**About this task**
Copy out each line below containing "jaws".

**Records from a data collection**
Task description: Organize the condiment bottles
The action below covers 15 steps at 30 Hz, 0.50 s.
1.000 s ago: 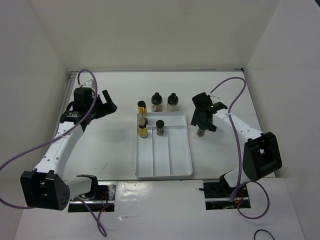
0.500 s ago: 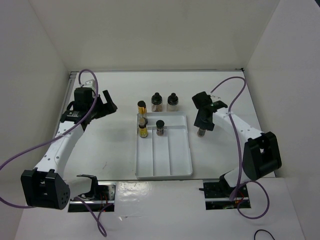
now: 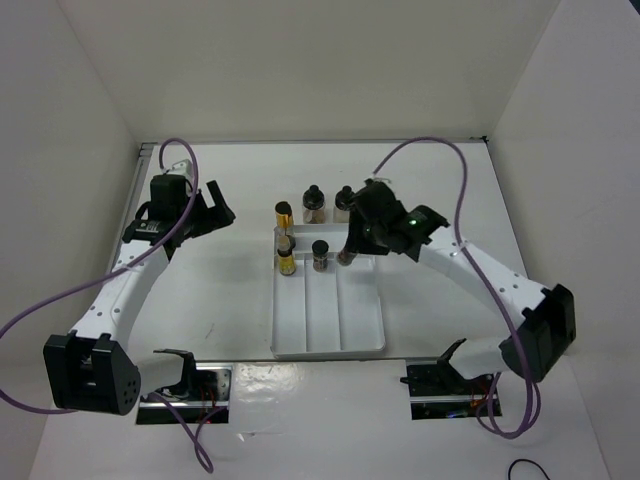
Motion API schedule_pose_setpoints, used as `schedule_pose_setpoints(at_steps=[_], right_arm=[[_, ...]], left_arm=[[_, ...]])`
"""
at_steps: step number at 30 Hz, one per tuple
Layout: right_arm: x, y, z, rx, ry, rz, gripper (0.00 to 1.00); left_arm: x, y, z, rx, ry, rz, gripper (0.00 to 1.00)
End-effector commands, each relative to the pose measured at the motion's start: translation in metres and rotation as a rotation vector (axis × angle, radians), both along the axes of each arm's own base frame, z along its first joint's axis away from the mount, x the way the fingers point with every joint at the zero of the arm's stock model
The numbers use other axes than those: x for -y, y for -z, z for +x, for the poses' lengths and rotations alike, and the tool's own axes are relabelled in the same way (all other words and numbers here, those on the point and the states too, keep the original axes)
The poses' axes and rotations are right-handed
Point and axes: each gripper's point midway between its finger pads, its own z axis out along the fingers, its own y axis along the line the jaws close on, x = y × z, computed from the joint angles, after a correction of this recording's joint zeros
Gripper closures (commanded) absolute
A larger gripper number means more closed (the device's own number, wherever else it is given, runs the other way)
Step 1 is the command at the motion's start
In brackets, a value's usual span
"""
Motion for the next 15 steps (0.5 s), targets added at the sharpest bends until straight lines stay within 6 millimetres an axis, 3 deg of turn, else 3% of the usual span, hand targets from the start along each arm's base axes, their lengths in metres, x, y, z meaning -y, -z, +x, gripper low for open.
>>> schedule_pose_setpoints(at_steps=[1, 7, 15], right_arm=[[-0.037, 0.002, -0.001, 0.01, -0.038, 0.01, 1.0], [-0.061, 0.008, 0.002, 0.022, -0.09, 0.035, 1.0], [-0.088, 0.052, -0.001, -0.037, -0.153, -0.002, 1.0]], left_arm=[[-0.004, -0.002, 0.006, 0.028, 0.0, 0.005, 0.0], [-0.004, -0.005, 0.005, 0.037, 0.0, 0.005, 0.0], [-0.006, -0.004, 0.003, 0.037, -0.007, 0.01, 0.0]])
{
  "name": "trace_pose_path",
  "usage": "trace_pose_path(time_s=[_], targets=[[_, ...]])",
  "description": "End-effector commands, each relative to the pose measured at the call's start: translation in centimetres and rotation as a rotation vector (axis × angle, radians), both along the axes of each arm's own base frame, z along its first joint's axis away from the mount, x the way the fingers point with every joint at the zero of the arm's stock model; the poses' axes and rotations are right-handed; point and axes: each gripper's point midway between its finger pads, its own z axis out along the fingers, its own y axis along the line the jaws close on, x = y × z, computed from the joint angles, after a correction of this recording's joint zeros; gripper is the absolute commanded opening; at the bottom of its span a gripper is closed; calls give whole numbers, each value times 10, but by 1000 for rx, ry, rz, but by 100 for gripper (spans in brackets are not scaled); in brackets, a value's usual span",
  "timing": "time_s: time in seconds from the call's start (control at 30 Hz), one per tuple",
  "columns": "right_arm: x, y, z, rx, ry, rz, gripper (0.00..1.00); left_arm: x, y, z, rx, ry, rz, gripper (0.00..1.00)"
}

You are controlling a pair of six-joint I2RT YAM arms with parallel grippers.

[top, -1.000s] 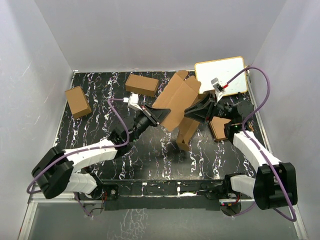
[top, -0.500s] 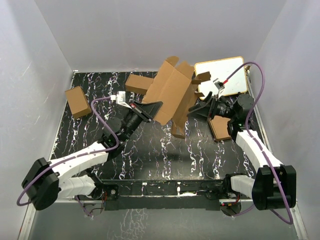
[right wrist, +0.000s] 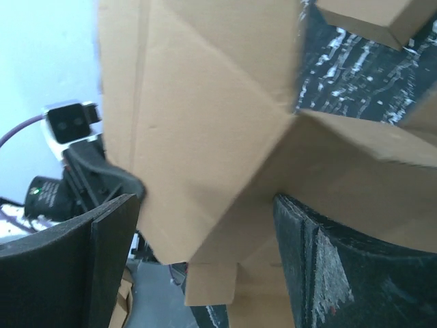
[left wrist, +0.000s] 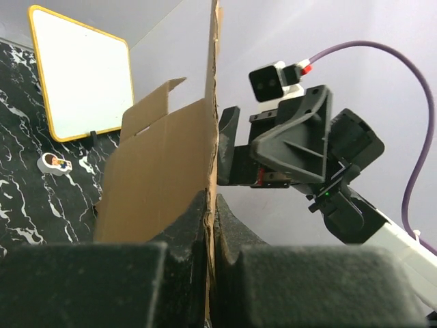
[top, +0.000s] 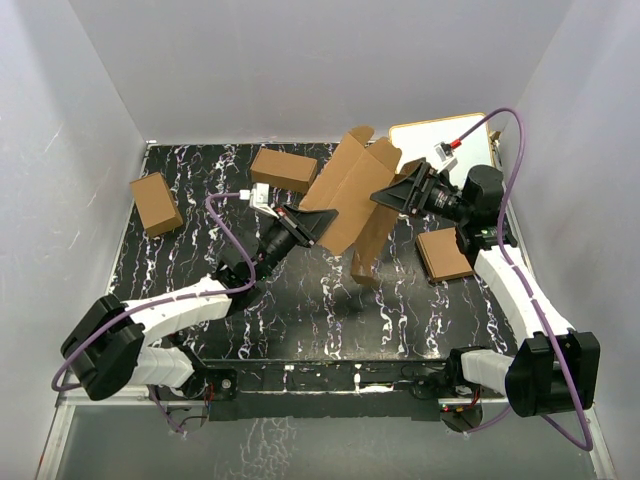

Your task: Fold the paper box

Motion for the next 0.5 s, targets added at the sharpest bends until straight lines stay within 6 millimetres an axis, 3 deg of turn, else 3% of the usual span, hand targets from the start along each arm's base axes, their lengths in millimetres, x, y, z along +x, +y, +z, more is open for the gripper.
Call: trace_pose_path(time_s=[0.0,0.17,0.47], targets=[[5,-8,2,-41,20,-86,85,-8,12,51,-95,-111,22,0],[3,-5,-5,-15,50,-75,85,-10,9,56,-113,-127,4,0],[-6,10,16,101,22,43,85,-12,-12,46,-151,-87,-56,0]])
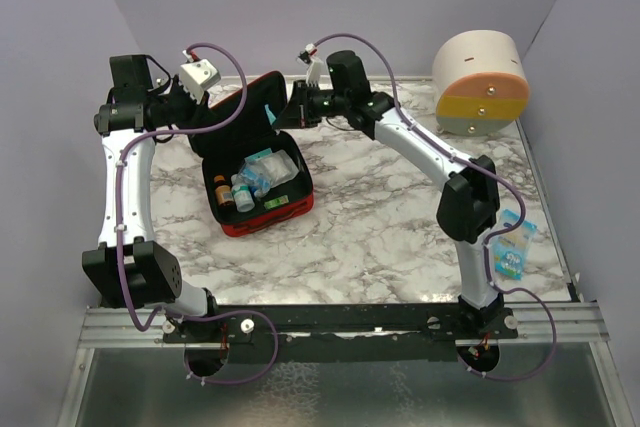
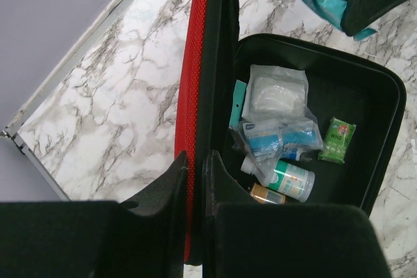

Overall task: Organize the medicine kit
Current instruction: Pick up the medical item at the center of the board, then place the medical item at the medicine box.

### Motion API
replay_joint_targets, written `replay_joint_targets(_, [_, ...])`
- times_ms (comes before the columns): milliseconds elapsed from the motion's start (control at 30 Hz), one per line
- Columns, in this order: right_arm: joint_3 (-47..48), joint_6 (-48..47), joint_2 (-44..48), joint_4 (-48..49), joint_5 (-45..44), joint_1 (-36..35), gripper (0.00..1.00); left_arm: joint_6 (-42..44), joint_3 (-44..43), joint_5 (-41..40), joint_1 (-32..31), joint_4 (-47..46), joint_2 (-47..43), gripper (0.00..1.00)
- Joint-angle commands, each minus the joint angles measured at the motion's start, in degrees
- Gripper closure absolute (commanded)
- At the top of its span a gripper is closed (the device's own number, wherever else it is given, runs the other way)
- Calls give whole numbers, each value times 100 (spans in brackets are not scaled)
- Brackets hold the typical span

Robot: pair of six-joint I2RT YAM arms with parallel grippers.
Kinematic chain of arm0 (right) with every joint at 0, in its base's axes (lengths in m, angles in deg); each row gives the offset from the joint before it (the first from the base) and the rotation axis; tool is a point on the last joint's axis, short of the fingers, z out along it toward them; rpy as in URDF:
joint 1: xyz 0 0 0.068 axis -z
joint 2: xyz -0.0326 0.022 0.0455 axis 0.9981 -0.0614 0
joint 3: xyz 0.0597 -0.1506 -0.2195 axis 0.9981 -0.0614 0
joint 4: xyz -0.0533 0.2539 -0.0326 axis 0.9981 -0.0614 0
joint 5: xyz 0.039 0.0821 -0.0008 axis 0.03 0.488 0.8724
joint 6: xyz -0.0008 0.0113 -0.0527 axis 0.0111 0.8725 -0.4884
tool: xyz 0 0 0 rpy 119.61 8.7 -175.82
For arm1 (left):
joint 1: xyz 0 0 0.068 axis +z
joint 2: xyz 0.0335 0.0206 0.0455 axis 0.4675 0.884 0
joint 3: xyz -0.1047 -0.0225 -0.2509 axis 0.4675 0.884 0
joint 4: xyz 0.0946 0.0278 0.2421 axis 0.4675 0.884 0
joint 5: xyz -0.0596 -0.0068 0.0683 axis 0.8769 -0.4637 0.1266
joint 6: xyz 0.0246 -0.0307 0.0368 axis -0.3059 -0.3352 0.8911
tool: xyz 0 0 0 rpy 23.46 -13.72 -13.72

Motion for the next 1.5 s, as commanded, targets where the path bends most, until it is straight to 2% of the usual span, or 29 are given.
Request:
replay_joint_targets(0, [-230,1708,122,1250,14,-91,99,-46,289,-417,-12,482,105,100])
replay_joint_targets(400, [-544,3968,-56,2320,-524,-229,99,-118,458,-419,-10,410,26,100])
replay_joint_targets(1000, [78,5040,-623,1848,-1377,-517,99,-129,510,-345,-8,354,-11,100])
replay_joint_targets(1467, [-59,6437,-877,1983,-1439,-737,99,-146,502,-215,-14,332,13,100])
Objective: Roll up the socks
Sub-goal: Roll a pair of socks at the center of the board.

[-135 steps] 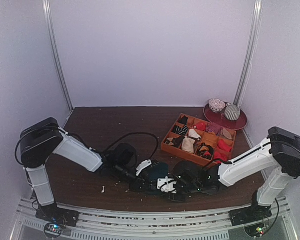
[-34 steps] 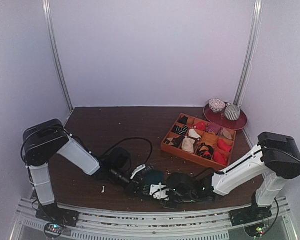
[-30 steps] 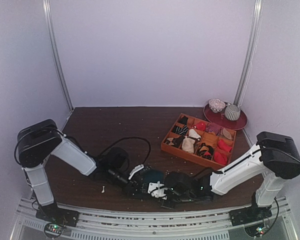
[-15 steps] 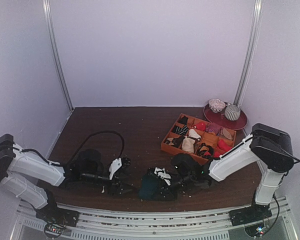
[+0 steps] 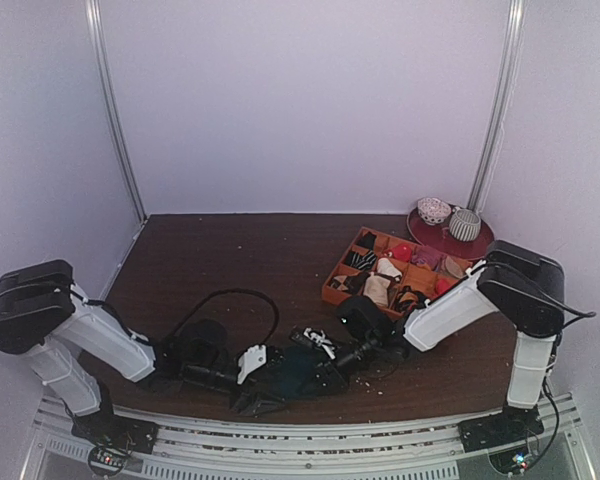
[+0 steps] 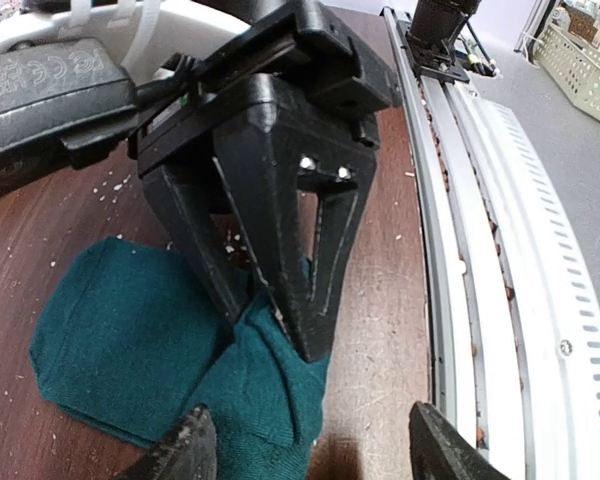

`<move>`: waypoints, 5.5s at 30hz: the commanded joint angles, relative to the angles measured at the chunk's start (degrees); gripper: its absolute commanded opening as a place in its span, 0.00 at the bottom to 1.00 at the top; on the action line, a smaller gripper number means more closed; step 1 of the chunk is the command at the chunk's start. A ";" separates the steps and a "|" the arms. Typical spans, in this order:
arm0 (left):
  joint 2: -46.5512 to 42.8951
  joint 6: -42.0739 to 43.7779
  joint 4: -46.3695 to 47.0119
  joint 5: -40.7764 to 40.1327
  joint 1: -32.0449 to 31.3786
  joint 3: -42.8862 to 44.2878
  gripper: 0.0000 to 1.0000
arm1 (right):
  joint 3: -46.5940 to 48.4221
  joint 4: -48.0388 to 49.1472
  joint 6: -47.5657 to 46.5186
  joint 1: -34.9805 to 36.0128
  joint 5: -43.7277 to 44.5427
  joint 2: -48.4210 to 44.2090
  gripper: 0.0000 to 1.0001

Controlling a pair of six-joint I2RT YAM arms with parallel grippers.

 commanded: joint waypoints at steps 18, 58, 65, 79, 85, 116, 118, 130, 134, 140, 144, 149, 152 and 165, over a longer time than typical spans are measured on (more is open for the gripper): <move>10.86 -0.72 -9.37 -4.20 -1.22 7.14 0.07 | -2.85 -13.59 0.90 -1.68 0.25 1.52 0.31; 16.76 -14.24 -29.44 11.00 8.27 14.23 0.27 | -8.35 -5.18 -28.42 14.79 43.46 -10.95 0.28; -6.37 -7.88 -17.90 -4.07 8.29 6.30 0.71 | -10.95 -5.28 -17.18 10.32 26.44 -11.28 0.28; -3.64 0.98 6.79 -1.75 2.96 -0.48 0.77 | -5.53 -13.94 -3.67 -0.93 5.62 2.37 0.28; 1.89 1.31 7.93 0.06 1.64 -0.02 0.75 | -4.12 -17.11 -3.60 -2.74 4.48 3.31 0.28; 15.36 -14.52 -28.88 10.04 6.57 11.84 0.15 | -21.65 5.68 -30.95 8.13 43.72 -32.82 0.59; 15.75 -14.90 -31.34 11.27 7.10 13.07 0.15 | -20.26 4.69 -32.99 9.08 43.38 -31.28 0.59; 18.24 -14.39 -34.91 11.72 7.79 15.31 0.15 | -11.88 2.52 -37.64 14.04 44.64 -17.80 0.56; 19.12 -14.10 -34.15 12.49 7.86 15.48 0.15 | -11.33 2.87 -35.11 14.24 45.27 -16.00 0.52; 16.57 -13.21 -32.02 11.89 7.86 14.83 0.28 | -10.24 0.27 -31.56 14.06 47.92 -11.74 0.40; 11.09 -10.63 -30.00 8.86 7.81 14.84 0.50 | -9.74 -1.81 -28.13 13.37 46.41 -9.24 0.31; 2.67 -6.45 -24.63 1.41 7.86 12.73 0.55 | -9.06 -5.17 -24.13 11.15 42.63 -9.25 0.29; -2.89 -3.07 -15.87 -1.20 7.86 8.02 0.58 | -7.36 -9.19 -21.37 7.99 35.21 -9.83 0.29; 3.53 5.02 3.62 2.26 6.80 6.41 0.71 | 0.10 -24.88 -18.92 0.25 21.91 -5.26 0.29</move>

**Response for this exercise**
Point and axes: each gripper's point midway between its finger pads, its own z axis out along the fingers, its own y axis along the line the jaws close on, x = y × z, computed from the joint angles, after a correction of this recording's joint zeros
  "description": "End-effector commands, each relative to the pose measured at the call's start: translation in centimetres and rotation as a rotation vector (axis × angle, radians), both along the axes of each arm's own base frame, z along its first joint's axis away from the mount, x the way the fingers point with every joint at the zero of the arm's stock model; the poses' axes and rotations are right-handed; point and axes: each gripper's point midway between its finger pads, its own z axis out along the fingers, its own y axis along the line the jaws close on, x = y × z, computed from the joint angles, after a correction of this recording's joint zeros; gripper is the absolute commanded opening; at the bottom of its span a gripper is closed; calls give whole numbers, each value times 10, but by 1000 for rx, ry, rz, but by 100 for gripper (spans in brackets are not scaled); in brackets, a value's usual span",

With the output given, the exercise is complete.